Subpoenas for documents, search warrants, or other requests by police for information

Key message

  • This Guideline provides information to assist practitioners in responding to a subpoena or search warrant, or in other instances when police request information about a patient.

Introduction

There are occasions when practitioners are requested through a formal process to provide patient information, which may include medical records. This may be through service of a search warrant or subpoena, or a request by the police for the information.

Legal issues concerning requests for patient files or patient information are complex. It is not necessary for practitioners to understand all the implications of a request for information.
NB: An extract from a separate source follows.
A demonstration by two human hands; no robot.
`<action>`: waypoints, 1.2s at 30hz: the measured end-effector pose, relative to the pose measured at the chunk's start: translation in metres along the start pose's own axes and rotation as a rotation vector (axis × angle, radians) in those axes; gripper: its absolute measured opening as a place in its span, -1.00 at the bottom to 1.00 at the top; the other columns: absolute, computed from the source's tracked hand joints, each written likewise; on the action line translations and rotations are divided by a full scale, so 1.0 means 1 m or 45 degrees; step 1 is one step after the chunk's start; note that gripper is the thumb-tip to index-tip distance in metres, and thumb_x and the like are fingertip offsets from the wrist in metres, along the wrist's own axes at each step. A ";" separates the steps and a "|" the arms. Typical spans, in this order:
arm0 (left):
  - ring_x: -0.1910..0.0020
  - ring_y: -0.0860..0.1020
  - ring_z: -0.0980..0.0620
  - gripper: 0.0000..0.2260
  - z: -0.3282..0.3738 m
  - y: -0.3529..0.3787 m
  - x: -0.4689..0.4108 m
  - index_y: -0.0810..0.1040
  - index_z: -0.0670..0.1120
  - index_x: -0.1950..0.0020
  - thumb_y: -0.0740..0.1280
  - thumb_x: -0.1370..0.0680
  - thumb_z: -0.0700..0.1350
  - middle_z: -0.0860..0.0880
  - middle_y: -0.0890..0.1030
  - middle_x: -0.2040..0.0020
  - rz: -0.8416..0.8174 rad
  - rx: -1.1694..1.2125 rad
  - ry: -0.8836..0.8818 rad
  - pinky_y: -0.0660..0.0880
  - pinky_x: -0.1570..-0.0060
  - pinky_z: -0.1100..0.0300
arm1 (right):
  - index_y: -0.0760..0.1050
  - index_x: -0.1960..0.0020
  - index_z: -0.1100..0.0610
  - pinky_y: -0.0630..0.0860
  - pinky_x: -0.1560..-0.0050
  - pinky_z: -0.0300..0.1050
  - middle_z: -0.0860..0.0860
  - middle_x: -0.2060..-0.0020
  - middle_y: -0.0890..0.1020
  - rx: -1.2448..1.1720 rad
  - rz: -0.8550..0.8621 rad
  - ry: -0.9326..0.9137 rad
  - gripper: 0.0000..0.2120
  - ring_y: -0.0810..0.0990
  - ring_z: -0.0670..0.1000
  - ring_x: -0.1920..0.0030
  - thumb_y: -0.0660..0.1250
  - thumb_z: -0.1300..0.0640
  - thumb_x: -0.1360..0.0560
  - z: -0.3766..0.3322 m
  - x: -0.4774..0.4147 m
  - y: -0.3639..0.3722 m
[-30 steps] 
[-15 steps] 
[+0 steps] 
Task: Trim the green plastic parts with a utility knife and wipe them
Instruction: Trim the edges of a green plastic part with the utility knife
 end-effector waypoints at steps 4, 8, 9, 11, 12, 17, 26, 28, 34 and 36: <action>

Rather, the practitioner should recognise the different types of requests for information and respond appropriately. An appropriate response will allow any claims to protect the information to be made at a later date.

Disclaimer

This guideline is not intended to provide a comprehensive analysis of the relevant law. It should not replace the exercise of individual professional judgement, or the seeking of legal advice on a case-by-case basis when appropriate. Services should seek their own legal advice when developing local protocols and procedures relating to these matters.

Subpoenas

A subpoena is a document issued by a court at the request of one of the parties to a court case. It has the effect of a court order. Parties to civil or criminal proceedings can obtain subpoenas.

There are three main types of subpoenas.

  • The first type requires a named person to attend court to give evidence.
  • The second type requires a person to produce documents named in the subpoena. Document is widely defined to include photographs, discs, tapes and film as well as written documents.
  • The third type of subpoena is a combination of the first two. It requires a named person to attend court to give evidence and produce documents.

A subpoena issued by a lower court, such as the Magistrates Court, may be called a “Summons” rather than a subpoena. In all other respects it will conform to the requirements for a subpoena.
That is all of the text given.